◆ What you have to do ◆
Return all the data, word for word.

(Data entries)

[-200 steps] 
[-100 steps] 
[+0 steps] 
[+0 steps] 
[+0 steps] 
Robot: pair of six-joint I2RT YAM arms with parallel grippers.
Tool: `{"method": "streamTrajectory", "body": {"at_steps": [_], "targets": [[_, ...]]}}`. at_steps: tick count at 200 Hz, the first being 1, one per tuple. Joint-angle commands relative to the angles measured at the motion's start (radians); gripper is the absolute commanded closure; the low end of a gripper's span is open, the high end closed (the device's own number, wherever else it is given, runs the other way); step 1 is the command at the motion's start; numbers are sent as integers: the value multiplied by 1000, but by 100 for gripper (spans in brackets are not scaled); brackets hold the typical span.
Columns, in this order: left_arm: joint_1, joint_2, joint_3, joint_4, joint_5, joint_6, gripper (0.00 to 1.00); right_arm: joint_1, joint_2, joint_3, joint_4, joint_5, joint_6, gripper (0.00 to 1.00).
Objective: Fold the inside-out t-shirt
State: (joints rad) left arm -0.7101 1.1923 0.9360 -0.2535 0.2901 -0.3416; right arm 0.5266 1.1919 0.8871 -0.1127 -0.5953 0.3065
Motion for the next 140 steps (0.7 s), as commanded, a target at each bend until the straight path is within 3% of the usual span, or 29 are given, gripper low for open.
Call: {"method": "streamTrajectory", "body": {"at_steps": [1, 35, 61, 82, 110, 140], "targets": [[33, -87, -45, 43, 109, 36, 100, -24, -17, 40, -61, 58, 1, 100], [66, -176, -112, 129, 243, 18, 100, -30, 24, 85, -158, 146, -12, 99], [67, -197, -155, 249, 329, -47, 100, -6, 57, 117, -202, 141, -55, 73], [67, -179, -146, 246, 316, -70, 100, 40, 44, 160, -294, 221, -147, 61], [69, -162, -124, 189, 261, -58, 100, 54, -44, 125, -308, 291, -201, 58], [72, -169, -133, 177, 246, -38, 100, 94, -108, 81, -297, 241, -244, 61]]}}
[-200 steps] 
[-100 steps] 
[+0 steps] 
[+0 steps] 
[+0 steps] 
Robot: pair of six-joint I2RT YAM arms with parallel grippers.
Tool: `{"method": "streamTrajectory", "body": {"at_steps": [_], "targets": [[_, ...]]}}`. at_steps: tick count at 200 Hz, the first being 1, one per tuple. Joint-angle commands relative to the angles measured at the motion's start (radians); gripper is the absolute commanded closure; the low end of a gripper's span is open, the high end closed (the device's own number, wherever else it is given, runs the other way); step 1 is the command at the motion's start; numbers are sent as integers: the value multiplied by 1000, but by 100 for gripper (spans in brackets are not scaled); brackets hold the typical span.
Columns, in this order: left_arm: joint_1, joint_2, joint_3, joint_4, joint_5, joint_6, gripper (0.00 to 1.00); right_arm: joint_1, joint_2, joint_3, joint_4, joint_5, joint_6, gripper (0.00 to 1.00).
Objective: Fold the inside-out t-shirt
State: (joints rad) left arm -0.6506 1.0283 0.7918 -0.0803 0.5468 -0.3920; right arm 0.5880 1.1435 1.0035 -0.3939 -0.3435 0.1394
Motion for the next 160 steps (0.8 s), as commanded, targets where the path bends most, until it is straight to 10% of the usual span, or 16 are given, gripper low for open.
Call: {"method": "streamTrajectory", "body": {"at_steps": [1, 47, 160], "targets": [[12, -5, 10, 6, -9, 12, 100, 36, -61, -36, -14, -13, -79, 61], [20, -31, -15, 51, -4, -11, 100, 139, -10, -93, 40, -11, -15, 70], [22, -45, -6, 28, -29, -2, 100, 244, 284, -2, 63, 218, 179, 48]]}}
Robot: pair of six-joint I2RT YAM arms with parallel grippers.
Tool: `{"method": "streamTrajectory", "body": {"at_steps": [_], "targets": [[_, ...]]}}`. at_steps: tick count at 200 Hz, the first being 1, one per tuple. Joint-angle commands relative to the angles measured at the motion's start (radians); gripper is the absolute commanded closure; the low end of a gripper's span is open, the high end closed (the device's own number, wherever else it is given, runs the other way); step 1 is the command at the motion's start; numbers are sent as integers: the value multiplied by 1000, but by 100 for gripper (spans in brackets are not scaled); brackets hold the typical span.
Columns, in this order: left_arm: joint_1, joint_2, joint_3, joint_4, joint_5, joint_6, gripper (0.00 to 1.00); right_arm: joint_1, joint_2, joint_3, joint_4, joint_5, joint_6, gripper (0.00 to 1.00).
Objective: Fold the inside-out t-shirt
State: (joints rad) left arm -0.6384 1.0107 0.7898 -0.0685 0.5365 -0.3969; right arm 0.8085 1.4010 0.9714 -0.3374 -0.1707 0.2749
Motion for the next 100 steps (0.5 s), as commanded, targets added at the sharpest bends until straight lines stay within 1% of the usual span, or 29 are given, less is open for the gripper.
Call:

◆ Output ◆
[-200 steps] 
[-100 steps] 
[+0 steps] 
[+0 steps] 
[+0 steps] 
Robot: pair of six-joint I2RT YAM arms with parallel grippers.
Tool: `{"method": "streamTrajectory", "body": {"at_steps": [_], "targets": [[_, ...]]}}`. at_steps: tick count at 200 Hz, the first being 1, one per tuple. Joint-angle commands relative to the angles measured at the motion's start (radians); gripper is the absolute commanded closure; the low end of a gripper's span is open, the high end closed (the device's own number, wherever else it is given, runs the other way); step 1 is the command at the motion's start; numbers are sent as integers: the value multiplied by 1000, but by 100 for gripper (spans in brackets are not scaled); brackets hold the typical span.
Columns, in this order: left_arm: joint_1, joint_2, joint_3, joint_4, joint_5, joint_6, gripper (0.00 to 1.00); right_arm: joint_1, joint_2, joint_3, joint_4, joint_5, joint_6, gripper (0.00 to 1.00).
Objective: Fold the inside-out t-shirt
State: (joints rad) left arm -0.7101 1.1923 0.9360 -0.2535 0.2901 -0.3416; right arm 0.5266 1.1919 0.8871 -0.1127 -0.5953 0.3065
Motion for the next 140 steps (0.7 s), as commanded, a target at each bend until the straight path is within 3% of the usual span, or 29 are given, gripper low for open.
Call: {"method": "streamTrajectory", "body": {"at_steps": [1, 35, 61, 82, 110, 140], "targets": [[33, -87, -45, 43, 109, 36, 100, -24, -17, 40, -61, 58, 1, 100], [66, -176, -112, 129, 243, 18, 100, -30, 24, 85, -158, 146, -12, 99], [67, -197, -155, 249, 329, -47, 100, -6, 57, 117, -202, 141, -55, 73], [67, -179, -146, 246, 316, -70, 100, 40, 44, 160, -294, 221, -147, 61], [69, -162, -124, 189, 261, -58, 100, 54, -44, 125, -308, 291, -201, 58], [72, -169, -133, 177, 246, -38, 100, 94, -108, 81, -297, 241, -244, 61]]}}
[-200 steps] 
[-100 steps] 
[+0 steps] 
[+0 steps] 
[+0 steps] 
Robot: pair of six-joint I2RT YAM arms with parallel grippers.
Tool: `{"method": "streamTrajectory", "body": {"at_steps": [_], "targets": [[_, ...]]}}`. at_steps: tick count at 200 Hz, the first being 1, one per tuple. Joint-angle commands relative to the angles measured at the motion's start (radians); gripper is the absolute commanded closure; the low end of a gripper's span is open, the high end closed (the device's own number, wherever else it is given, runs the other way); step 1 is the command at the motion's start; numbers are sent as integers: the value multiplied by 1000, but by 100 for gripper (spans in brackets are not scaled); brackets hold the typical span.
Columns, in this order: left_arm: joint_1, joint_2, joint_3, joint_4, joint_5, joint_6, gripper (0.00 to 1.00); right_arm: joint_1, joint_2, joint_3, joint_4, joint_5, joint_6, gripper (0.00 to 1.00).
Objective: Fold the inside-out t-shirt
State: (joints rad) left arm -0.6506 1.0283 0.7918 -0.0803 0.5468 -0.3920; right arm 0.5880 1.1435 1.0035 -0.3939 -0.3435 0.1394
Motion for the next 160 steps (0.8 s), as commanded, targets where the path bends most, until it is straight to 10% of the usual span, or 16 are given, gripper low for open.
Call: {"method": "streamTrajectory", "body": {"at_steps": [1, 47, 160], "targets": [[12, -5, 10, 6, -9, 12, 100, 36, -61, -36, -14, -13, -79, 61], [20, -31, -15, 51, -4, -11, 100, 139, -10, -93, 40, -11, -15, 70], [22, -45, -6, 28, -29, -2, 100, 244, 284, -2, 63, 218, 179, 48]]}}
Robot: pair of six-joint I2RT YAM arms with parallel grippers.
Tool: `{"method": "streamTrajectory", "body": {"at_steps": [_], "targets": [[_, ...]]}}`. at_steps: tick count at 200 Hz, the first being 1, one per tuple. Joint-angle commands relative to the angles measured at the motion's start (radians); gripper is the absolute commanded closure; the low end of a gripper's span is open, the high end closed (the device's own number, wherever else it is given, runs the other way); step 1 is the command at the motion's start; numbers are sent as integers: the value multiplied by 1000, but by 100 for gripper (spans in brackets are not scaled); brackets hold the typical span.
Columns, in this order: left_arm: joint_1, joint_2, joint_3, joint_4, joint_5, joint_6, gripper (0.00 to 1.00); right_arm: joint_1, joint_2, joint_3, joint_4, joint_5, joint_6, gripper (0.00 to 1.00).
Objective: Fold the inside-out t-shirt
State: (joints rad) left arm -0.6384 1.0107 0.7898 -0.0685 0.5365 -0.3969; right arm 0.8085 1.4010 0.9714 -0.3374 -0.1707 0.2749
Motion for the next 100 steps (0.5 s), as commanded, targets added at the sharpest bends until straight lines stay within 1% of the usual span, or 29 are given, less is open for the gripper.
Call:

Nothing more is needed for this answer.